Background
Scheduling of million of micro flex-offers individually in near real-time is unrealistic. To this aim, similar flex-offers are aggregated into larger macro flex-offers that can then be scheduled within reasonable time. The aggregation component is thus responsible of both aggregation and disaggregation. Typically, aggregation inputs a large set (> 10.000.000 per day) of flex-offers and outputs a substantially smaller set of aggregated flex-offers, which can now be scheduled in reasonable time, producing a set of scheduled aggregated flex-offers. Disaggregation transforms these into a set of scheduled (micro) flex-offers. This process must always satisfy the:
Disaggregation requirement
It should be always
possible to correctly disaggregate scheduled flex-offers. Aggregated
scheduled flex-offers can always be converted into (non-aggregated)
scheduled flex-offers while respecting the initial flex-offer constraints.
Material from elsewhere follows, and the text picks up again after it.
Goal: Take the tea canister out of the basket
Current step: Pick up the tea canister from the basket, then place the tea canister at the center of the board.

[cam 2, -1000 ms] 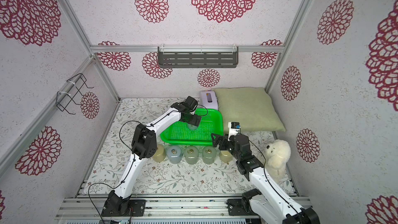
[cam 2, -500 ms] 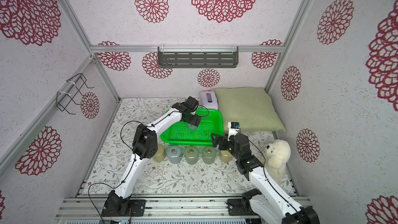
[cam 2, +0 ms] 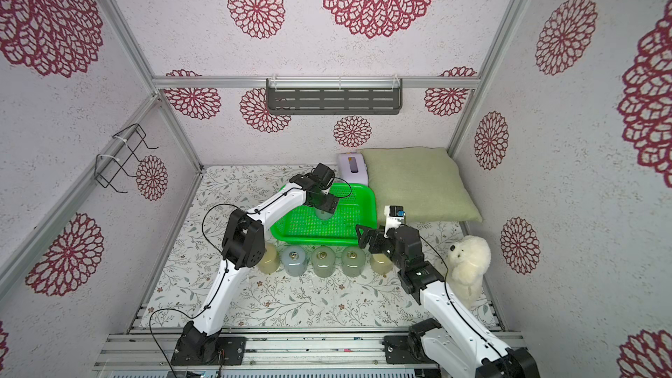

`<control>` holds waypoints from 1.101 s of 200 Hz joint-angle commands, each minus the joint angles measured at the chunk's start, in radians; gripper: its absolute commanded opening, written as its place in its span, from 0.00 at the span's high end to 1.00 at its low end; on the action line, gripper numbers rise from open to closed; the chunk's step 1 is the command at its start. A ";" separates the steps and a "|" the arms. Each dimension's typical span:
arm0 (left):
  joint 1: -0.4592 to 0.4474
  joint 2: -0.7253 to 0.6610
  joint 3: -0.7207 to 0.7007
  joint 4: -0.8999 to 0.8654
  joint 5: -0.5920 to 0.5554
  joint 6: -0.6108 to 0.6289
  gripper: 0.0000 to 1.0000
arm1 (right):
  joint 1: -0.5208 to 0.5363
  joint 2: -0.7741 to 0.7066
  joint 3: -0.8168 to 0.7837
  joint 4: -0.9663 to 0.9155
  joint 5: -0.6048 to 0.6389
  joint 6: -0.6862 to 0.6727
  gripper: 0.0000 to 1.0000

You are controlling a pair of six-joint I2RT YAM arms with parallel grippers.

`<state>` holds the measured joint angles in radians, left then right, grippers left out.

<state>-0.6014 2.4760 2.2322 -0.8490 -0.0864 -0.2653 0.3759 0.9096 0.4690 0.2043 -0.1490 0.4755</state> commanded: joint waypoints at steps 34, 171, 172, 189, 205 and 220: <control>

If not,
the macro-level schedule does not correspond to the micro-level one,
and it is impossible to balance energy supply and demand at the
micro-level.
Additionally, the process should try to as-well-as-possible satisfy the following 3 (conflicting) requirements:
Compression requirement. The number of aggregated flex-offers should be as small as possible to reduce scheduling time.
Flexibility requirement. The loss of flexibility in the aggregation should be as small as possible. When aggregating two or more flex-offers into a single one, either
energy flexibility (the ability to scale energy up or down at a given
time) or time flexibility (the ability to shift energy use/production in time) is often lost
because of the many possible flexibility combinations, only one of
which can be chosen.
Efficiency requirement. Aggregation, scheduling, and disaggregation must complete within a given (short) time.
First, it is assumed that a set of flex-offers is always aggregated into a single aggregated flex-offer. All internal constraints of an aggregated flex-offer are produced conservatively so that (1) all profiles of the underlying flex-offers can always be shifted in the time flexibility range of the aggregated flex-offer; (2) energy values in the aggregated flex-offer profile are computed by summing the values from the underlying flex-offers profiles. Such approach satisfies the disaggregation requirement because the schedule produced using the aggregated flex-offers can always be disaggregated into an equivalent schedule with the non-aggregated flex-offers.
Second, in order to provide control over the compression factor and flexibility losses a set of user-defined aggregation thresholds (e.g., duration tolerance, start after tolerance) is introduced. They allow determining similar flex-offers that can potentially be aggregated. Specifically, two flex-offers are allowed to be aggregated together only if their attribute values (e.g., duration, start after time) deviate by no more than user-specified thresholds. Combinations of the aggregation parameter values allow controlling the flexibility losses and the preferred compression factor. Moreover, the aggregation parameters might not be sufficient in cases when aggregating a large number of identical flex-offers. In those cases, all identical flex-offer will be aggregated into a single aggregated flex-offer thus losing the flexibility to schedule them individually. In order to prevent this, a so called bin-packer is designed. It allows to specify lower and upper bounds on one of the following properties of an aggregated flex-offer: (1) the number of flex-offers included into a single aggregate, (2) the amount of energy (or time flexibility) an aggregated flex-offer has to offers, etc. This bin-packer is an optional feature that can be turned off.
Third, an incremental aggregation is supported. Therefore, aggregated flex-offers can be incrementally updated with no need to recompute them from scratch (an aggregation from scratch is also supported). Thus, a more efficient flex-offer aggregation can be achieved.
Aggregation Details
Based on these design decisions, the aggregation component was implemented. It accepts a set of flex-offer updates, i.e., information about accepted or expiring flex-offers (those with approaching assignment before time), and produces a set of aggregated flex-offer updates, i.e., information about created, deleted, and changed aggregated flex-offers.
The aggregation component consist of the following 3 sub-components: (1) group-builder, (2) bin-packer, and (3) n-to-1 aggregator. These sub-components are chained so that provided flex-offer updates traverse them sequentially.
First, the flex-offer updates are accumulated within the group-builder until their further processing is invoked. Then, when invoked, the group-builder internally maintains similar flex-offer groups and produces group-updates, i.e., information about created, deleted, and changed groups.
Then, when the bin-packer receives those group-updates, it utilizes them to maintain so called sub-groups, i.e, bounds-satisfying groups of similar flex-offers, and to produce sub-group updates, i.e., information about created, deleted, and changed sub-groups.
Finally, the produced sub-group updates are issued to the n-to-1 aggregator. This sub-component, utilizes sub-group updates (or group-updates if the bin-packer is disabled) to maintain a set of aggregated flex-offers and to produce respective aggregated flex-offer updates. The disaggregation of flex-offers is also performed by the n-to-1 aggregator. Since our approach meets the disaggregation requirement, the disaggregation technique is quite straightforward and is hence not further detailed here.